I have long been a fan of Pratt parsing or as it is commonly called Top down operator precedence parsing. In part because I find most of the theoretical discussion of parsers quite boring, so the simplicity appeals. I have also never really bothered to learn machine generate parserng tools such as Yacc/Bison/many others.

I see parsing as a pragmatic thing rather than an academic. Each to their own I guess.

While out for a jog I started to think about operator overloading. Not the usual + and - style but a more liberal one where you can create new operators. I might want to add :+: operator to do something. That is the language would say that any token starting with a +,-,:,*,/ and so on can be an operator. The language could provide the expected ones and you could provide the rest as you build a program.

Pratt parser seem to be ideally suited to this as they look up the symbols from a table that maps strings to symbols. It is easy to dynamically add to the table while you are parsing. A stack of tables allow symbols to be scoped should modules be required.

At this point it is probably worth working through this or some other tutorial.

The Raku programming language (previously known as Perl 6) is a language that loves to overload operators. While skimming though its documentation it became clear they had a very good handle on operators. It is a slight simplification to classify operators into the following categories but it is useful when thinking about them.

Operator Type Example
Prefix -10
Postfix x++
Infix 4+8
Infix_r 4^8
Circumfix [1,2,3]
PostCircumfix arr[100]

I would imagine the first three are fairly obvious if you have done a bit of programming. The infix_r is where you evaluation the expressions from right to left rather than left to right, important if you add a symbol to raise to the nth power.

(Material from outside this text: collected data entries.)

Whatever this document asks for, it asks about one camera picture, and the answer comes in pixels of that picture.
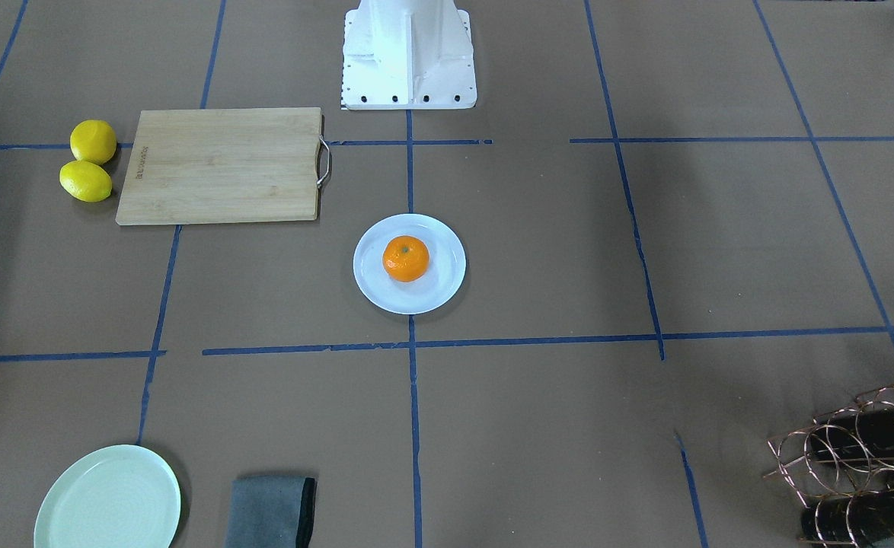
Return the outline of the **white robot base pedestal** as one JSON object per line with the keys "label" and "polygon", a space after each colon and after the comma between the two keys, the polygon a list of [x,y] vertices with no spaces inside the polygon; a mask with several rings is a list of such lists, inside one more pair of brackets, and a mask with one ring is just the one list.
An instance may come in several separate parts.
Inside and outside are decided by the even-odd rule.
{"label": "white robot base pedestal", "polygon": [[453,1],[361,1],[343,19],[340,107],[471,109],[471,18]]}

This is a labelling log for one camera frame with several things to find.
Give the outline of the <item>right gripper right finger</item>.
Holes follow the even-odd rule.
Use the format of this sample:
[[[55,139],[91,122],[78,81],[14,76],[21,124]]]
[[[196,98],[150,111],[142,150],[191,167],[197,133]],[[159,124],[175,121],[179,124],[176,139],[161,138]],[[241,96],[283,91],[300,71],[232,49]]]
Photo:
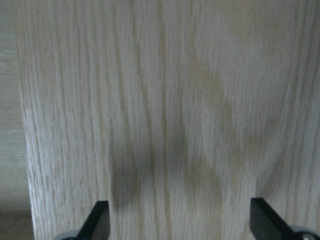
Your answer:
[[[261,197],[250,199],[250,230],[256,240],[297,240],[289,225]]]

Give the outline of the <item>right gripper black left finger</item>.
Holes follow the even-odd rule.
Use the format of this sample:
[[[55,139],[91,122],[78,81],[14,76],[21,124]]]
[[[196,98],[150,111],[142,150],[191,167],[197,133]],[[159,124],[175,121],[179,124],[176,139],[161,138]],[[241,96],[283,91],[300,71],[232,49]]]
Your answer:
[[[75,239],[108,240],[110,233],[109,202],[107,200],[101,200],[95,203]]]

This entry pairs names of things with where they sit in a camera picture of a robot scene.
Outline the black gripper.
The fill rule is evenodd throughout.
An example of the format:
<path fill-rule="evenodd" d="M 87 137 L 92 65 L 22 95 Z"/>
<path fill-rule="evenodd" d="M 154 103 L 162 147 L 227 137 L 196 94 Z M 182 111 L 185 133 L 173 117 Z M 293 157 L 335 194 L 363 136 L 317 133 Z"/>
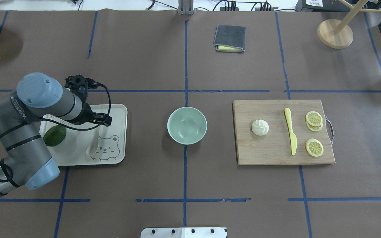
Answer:
<path fill-rule="evenodd" d="M 112 124 L 112 117 L 106 113 L 95 113 L 91 110 L 90 105 L 85 105 L 84 122 L 89 122 L 93 124 L 100 123 L 101 125 L 108 127 Z"/>

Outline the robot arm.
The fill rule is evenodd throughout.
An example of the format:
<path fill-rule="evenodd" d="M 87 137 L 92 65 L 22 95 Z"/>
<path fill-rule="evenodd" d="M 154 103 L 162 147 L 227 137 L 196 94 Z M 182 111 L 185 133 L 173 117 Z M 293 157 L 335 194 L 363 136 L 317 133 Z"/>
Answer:
<path fill-rule="evenodd" d="M 62 86 L 40 72 L 27 74 L 9 95 L 0 98 L 0 198 L 25 186 L 40 188 L 59 176 L 59 168 L 35 124 L 56 116 L 73 125 L 110 126 L 109 113 L 96 113 L 87 103 L 89 89 L 108 88 L 82 75 Z"/>

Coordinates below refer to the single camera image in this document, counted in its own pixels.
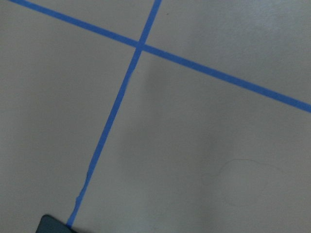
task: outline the dark object
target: dark object
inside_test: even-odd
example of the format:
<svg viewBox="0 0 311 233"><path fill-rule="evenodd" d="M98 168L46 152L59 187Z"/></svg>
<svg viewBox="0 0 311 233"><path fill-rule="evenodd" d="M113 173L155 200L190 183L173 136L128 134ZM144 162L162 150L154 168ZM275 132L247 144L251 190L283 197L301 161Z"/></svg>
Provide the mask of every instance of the dark object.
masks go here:
<svg viewBox="0 0 311 233"><path fill-rule="evenodd" d="M42 216L39 226L35 233L77 233L55 218L44 215Z"/></svg>

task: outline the gray floor
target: gray floor
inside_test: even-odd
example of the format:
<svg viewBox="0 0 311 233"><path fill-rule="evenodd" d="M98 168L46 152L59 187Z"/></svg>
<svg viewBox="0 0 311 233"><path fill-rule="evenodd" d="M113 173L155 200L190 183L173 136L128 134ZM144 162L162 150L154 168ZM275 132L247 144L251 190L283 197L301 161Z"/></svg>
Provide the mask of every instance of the gray floor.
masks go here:
<svg viewBox="0 0 311 233"><path fill-rule="evenodd" d="M33 1L139 39L152 1ZM147 44L311 103L307 1L167 1ZM0 227L66 222L134 48L0 2ZM143 52L73 227L305 233L309 113Z"/></svg>

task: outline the floor
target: floor
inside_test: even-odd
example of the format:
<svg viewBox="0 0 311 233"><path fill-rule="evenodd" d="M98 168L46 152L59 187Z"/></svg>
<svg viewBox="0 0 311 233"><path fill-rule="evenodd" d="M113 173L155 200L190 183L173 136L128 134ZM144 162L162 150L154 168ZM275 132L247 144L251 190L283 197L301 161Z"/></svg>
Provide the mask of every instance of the floor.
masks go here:
<svg viewBox="0 0 311 233"><path fill-rule="evenodd" d="M309 231L311 4L160 2L0 1L1 232Z"/></svg>

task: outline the blue tape
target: blue tape
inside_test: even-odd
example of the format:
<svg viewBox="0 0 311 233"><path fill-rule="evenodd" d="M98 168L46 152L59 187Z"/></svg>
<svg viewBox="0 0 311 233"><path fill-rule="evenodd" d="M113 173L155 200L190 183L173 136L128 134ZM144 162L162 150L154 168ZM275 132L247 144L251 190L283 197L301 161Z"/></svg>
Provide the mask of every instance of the blue tape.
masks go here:
<svg viewBox="0 0 311 233"><path fill-rule="evenodd" d="M130 62L130 65L127 69L127 72L125 74L125 77L123 79L123 82L121 84L121 87L119 89L119 92L118 92L118 95L116 97L116 100L112 106L112 109L111 109L111 112L109 114L109 117L108 117L108 120L106 122L106 125L104 127L104 130L102 132L102 135L98 141L98 144L97 144L97 147L95 149L95 152L93 154L93 157L91 159L91 162L89 164L89 167L88 167L88 171L87 171L87 174L86 174L86 180L85 180L85 183L80 191L80 194L79 196L76 198L76 203L75 203L75 206L74 206L74 209L67 221L67 226L68 227L72 227L73 225L73 222L76 218L76 215L79 211L79 208L80 208L80 205L82 203L82 200L83 200L83 197L86 193L86 190L87 190L87 187L88 187L88 184L92 178L92 175L93 175L93 172L94 172L94 169L96 167L96 164L99 160L99 157L101 155L101 152L104 148L104 145L106 143L106 140L108 138L108 135L109 135L109 132L110 132L110 129L112 127L112 124L116 118L116 115L118 113L118 110L119 110L119 107L121 105L121 102L122 102L122 99L124 97L124 94L125 94L125 91L126 91L126 88L127 88L127 85L128 85L128 82L130 80L130 77L138 63L138 60L139 60L139 57L141 55L141 52L142 52L142 48L144 46L144 44L146 43L146 40L147 40L147 37L148 37L148 34L150 32L150 29L151 29L151 26L155 20L155 17L156 17L156 14L159 10L159 7L160 7L160 4L161 4L161 0L155 0L154 1L154 4L151 8L151 11L150 11L150 14L148 16L148 19L147 19L147 22L145 24L145 27L141 33L141 36L140 36L140 39L139 39L139 42L137 43L137 47L135 49L135 52L134 52L134 55L132 57L132 60Z"/></svg>
<svg viewBox="0 0 311 233"><path fill-rule="evenodd" d="M288 104L292 107L295 107L295 108L298 108L298 109L301 109L303 111L311 113L311 105L308 103L296 100L296 99L291 98L289 96L285 96L281 93L278 93L278 92L272 91L270 89L267 89L265 87L256 85L254 83L236 78L232 75L229 75L229 74L223 73L221 71L218 71L218 70L209 68L207 66L201 65L199 63L187 60L185 58L179 57L179 56L174 55L172 53L165 52L163 50L159 50L159 49L152 47L152 46L149 46L149 45L144 45L143 50L145 52L148 52L148 53L151 53L151 54L156 55L158 57L164 58L166 60L175 62L175 63L180 64L182 66L185 66L185 67L194 69L196 71L199 71L201 73L210 75L214 78L220 79L220 80L225 81L227 83L234 84L236 86L245 88L247 90L256 92L260 95L272 98L274 100Z"/></svg>
<svg viewBox="0 0 311 233"><path fill-rule="evenodd" d="M137 46L137 41L136 40L130 39L130 38L125 37L123 35L119 35L117 33L113 33L113 32L111 32L109 30L97 27L97 26L95 26L93 24L83 22L83 21L81 21L79 19L76 19L76 18L67 16L67 15L64 15L64 14L59 13L57 11L50 10L48 8L45 8L43 6L34 4L32 2L25 1L25 0L9 0L9 1L17 3L18 5L21 5L21 6L25 6L27 8L32 9L32 10L41 12L43 14L52 16L53 18L57 18L59 20L65 21L65 22L70 23L70 24L73 24L73 25L78 26L80 28L84 28L84 29L86 29L88 31L91 31L91 32L94 32L94 33L97 33L97 34L100 34L100 35L103 35L103 36L106 36L106 37L108 37L110 39L119 41L119 42L124 43L126 45L129 45L129 46L132 46L132 47L136 47Z"/></svg>

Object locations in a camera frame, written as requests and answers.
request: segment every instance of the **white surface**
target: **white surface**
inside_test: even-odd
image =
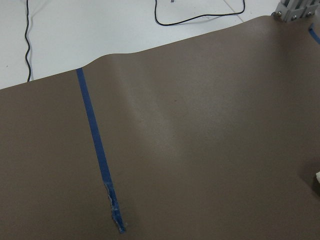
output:
[[[239,16],[203,17],[160,26],[154,0],[29,0],[31,79],[83,67],[112,53],[133,53],[228,28],[270,15],[279,0],[246,0]],[[0,0],[0,89],[26,82],[26,1]],[[181,21],[201,14],[231,13],[242,0],[158,0],[158,20]]]

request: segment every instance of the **black wire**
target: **black wire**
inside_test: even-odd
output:
[[[164,24],[158,21],[157,19],[157,5],[158,5],[158,1],[155,0],[155,7],[154,7],[154,18],[157,24],[161,25],[161,26],[173,26],[173,25],[178,25],[178,24],[182,24],[188,21],[191,21],[193,19],[197,19],[197,18],[201,18],[201,17],[206,17],[206,16],[213,16],[213,17],[224,17],[224,16],[232,16],[232,15],[238,15],[238,14],[242,14],[245,10],[246,10],[246,2],[245,0],[243,1],[243,10],[239,11],[239,12],[233,12],[233,13],[224,13],[224,14],[203,14],[203,15],[199,15],[199,16],[195,16],[183,21],[178,21],[178,22],[174,22],[174,23],[168,23],[168,24]]]
[[[29,28],[29,3],[28,3],[28,0],[26,0],[26,29],[25,29],[25,33],[24,33],[24,38],[26,40],[26,43],[28,44],[28,50],[25,53],[25,61],[26,61],[26,64],[28,65],[28,69],[29,69],[29,75],[27,78],[27,82],[30,81],[30,77],[31,77],[31,66],[30,66],[30,63],[28,60],[28,54],[30,52],[30,43],[29,43],[28,36],[27,36],[28,28]]]

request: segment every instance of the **blue tape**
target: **blue tape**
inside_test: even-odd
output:
[[[314,38],[314,40],[320,44],[320,37],[318,37],[318,35],[316,34],[315,30],[314,30],[314,24],[312,23],[311,26],[309,27],[309,33],[310,35]]]
[[[80,85],[80,89],[81,89],[81,93],[82,93],[82,98],[83,98],[83,102],[84,102],[84,106],[85,106],[85,110],[86,110],[86,115],[88,117],[90,130],[91,130],[91,134],[92,134],[92,138],[93,138],[95,152],[96,152],[96,156],[97,156],[98,162],[99,162],[102,180],[103,180],[105,187],[108,190],[108,195],[109,195],[110,202],[111,202],[112,218],[115,221],[115,223],[118,225],[120,233],[124,233],[126,229],[125,229],[123,221],[122,221],[122,217],[121,217],[121,213],[120,213],[120,209],[119,209],[119,204],[118,204],[117,197],[116,197],[116,192],[114,189],[114,185],[112,183],[110,170],[109,170],[109,167],[107,164],[104,146],[101,141],[101,137],[100,137],[100,133],[99,133],[99,129],[98,129],[98,124],[97,124],[97,120],[95,117],[94,109],[91,104],[90,95],[89,95],[88,87],[86,84],[86,79],[85,79],[83,69],[78,68],[76,70],[76,74],[78,76],[78,81],[79,81],[79,85]]]

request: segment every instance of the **white plastic part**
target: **white plastic part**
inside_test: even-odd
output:
[[[319,5],[319,0],[281,0],[276,7],[275,15],[284,22],[291,22],[314,15]]]
[[[318,182],[320,183],[320,172],[316,174],[316,179],[318,179]]]

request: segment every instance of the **brown surface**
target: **brown surface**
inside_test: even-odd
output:
[[[76,71],[0,91],[0,239],[118,235]]]
[[[311,21],[319,25],[318,16],[292,23],[259,17],[151,50],[104,56],[83,68],[127,224],[121,236],[105,208],[109,203],[102,181],[99,185],[75,73],[1,90],[0,114],[6,117],[0,158],[7,161],[0,169],[16,174],[7,169],[33,161],[28,172],[0,175],[1,225],[15,219],[8,206],[19,209],[13,202],[30,194],[19,195],[9,184],[26,184],[22,180],[41,176],[43,165],[55,163],[63,172],[47,170],[48,175],[68,185],[49,191],[42,177],[31,192],[41,199],[39,191],[58,192],[57,199],[37,213],[35,205],[22,208],[33,214],[28,227],[41,231],[39,239],[51,239],[49,216],[58,220],[56,211],[65,209],[62,220],[68,224],[54,221],[59,233],[52,239],[96,234],[94,239],[108,240],[318,240],[320,47],[309,36]],[[66,172],[78,161],[82,164],[68,179]],[[90,179],[81,177],[85,174]],[[66,189],[69,205],[78,205],[79,195],[90,196],[89,206],[97,211],[59,205]],[[4,239],[21,226],[29,234],[26,219],[25,214],[17,218],[14,228],[7,224]]]

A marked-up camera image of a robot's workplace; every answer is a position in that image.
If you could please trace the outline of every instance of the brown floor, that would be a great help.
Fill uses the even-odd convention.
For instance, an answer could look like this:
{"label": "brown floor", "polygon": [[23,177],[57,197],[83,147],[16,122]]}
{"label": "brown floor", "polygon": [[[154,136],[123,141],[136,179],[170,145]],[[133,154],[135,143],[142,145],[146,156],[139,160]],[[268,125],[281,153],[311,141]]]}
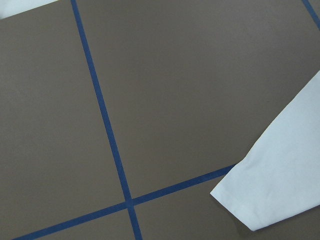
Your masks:
{"label": "brown floor", "polygon": [[[241,161],[320,68],[301,0],[77,4],[132,198]],[[124,202],[70,1],[0,33],[0,239]],[[320,238],[319,207],[251,232],[209,195],[220,179],[135,206],[142,238]],[[135,237],[124,209],[41,239]]]}

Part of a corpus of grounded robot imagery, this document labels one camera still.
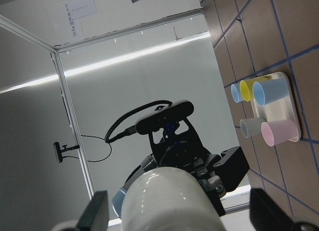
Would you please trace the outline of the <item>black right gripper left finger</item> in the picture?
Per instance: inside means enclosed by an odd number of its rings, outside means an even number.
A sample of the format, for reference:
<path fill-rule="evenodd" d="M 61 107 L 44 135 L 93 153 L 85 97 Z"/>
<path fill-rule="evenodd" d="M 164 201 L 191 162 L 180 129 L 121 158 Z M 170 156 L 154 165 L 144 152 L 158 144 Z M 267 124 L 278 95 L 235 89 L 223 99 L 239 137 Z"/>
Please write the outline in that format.
<path fill-rule="evenodd" d="M 109 222 L 108 192 L 97 191 L 80 217 L 80 231 L 106 231 Z"/>

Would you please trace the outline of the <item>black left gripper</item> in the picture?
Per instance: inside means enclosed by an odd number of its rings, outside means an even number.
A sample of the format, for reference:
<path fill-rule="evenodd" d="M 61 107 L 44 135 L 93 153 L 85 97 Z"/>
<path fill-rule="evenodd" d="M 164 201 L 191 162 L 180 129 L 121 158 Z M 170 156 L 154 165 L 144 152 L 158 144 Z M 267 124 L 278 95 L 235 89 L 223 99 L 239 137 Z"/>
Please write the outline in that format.
<path fill-rule="evenodd" d="M 249 164 L 240 146 L 212 154 L 206 149 L 187 118 L 188 129 L 176 133 L 179 122 L 167 124 L 147 122 L 135 125 L 138 134 L 147 134 L 152 153 L 129 175 L 124 184 L 127 192 L 142 174 L 159 167 L 174 167 L 192 175 L 200 184 L 220 216 L 226 214 L 220 201 L 227 192 L 234 191 L 249 170 Z"/>

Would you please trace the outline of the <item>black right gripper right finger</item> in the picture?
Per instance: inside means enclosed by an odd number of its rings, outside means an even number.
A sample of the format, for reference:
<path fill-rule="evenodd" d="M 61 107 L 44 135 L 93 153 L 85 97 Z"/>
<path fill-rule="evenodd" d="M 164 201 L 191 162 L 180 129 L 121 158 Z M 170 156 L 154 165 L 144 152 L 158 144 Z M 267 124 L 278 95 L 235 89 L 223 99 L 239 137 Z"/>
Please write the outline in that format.
<path fill-rule="evenodd" d="M 257 231 L 295 230 L 292 219 L 263 189 L 251 189 L 249 218 Z"/>

Circumfix is a little less common but they are the idea of an operator containing both a prefix and post fix part. Our example will, in many languages, create an array. The [ and the ] are required parts of the operator. Braces would be another example for instance using them to control the evaluation order (6+4)*10. Not many languages allow you to create new ones of this type of operator with Raku being the only example I know off.

Post circumfix is where the first part of the operator is put after the initial symbol. In our case the [,] is being used as an array access operator. A brace is often used an invoke function operator, fn(a,b,c). Push it a little further and you can view if (condition) true-expr false-expr as one as well. Although braces after in an if expression have fallen out of favour. Many languages allow for overloading of these type of operators but usually for a limited set. I am not sure what Raku allows in this instance.

Circumfix and Postcircumfix have strong analogies with prefix and infix operators when viewed though the lens of the Pratt parser. They are also mutually exclusive (in my implementation) so perhaps calling them unary-circumfix and infix-circumfix may have been a better idea.

In summary, I wrote some very bad python code to experiment with these ideas and the Pratt parser handled them all very well. It is bad enough code that I don't want to release it, plus there is a slight feeling the the journey is important here to gain an understanding of Pratt parsers. There are many good Pratt parser tutorials out there.

Is operator overloading a good idea? The position you can take on this can vary and personally I shift around a bit in this space. One observation (with no data to back it up) is the more the language is trying to empower the individual over a team the more likely it is to allow operator overloading of some kind.

This was my first return to writing some proper Python code in a fair while. I found it fun but suspect a python programmer would be face palming if they saw the code. I really need to dig out my copy of Fluent Python and give that another read.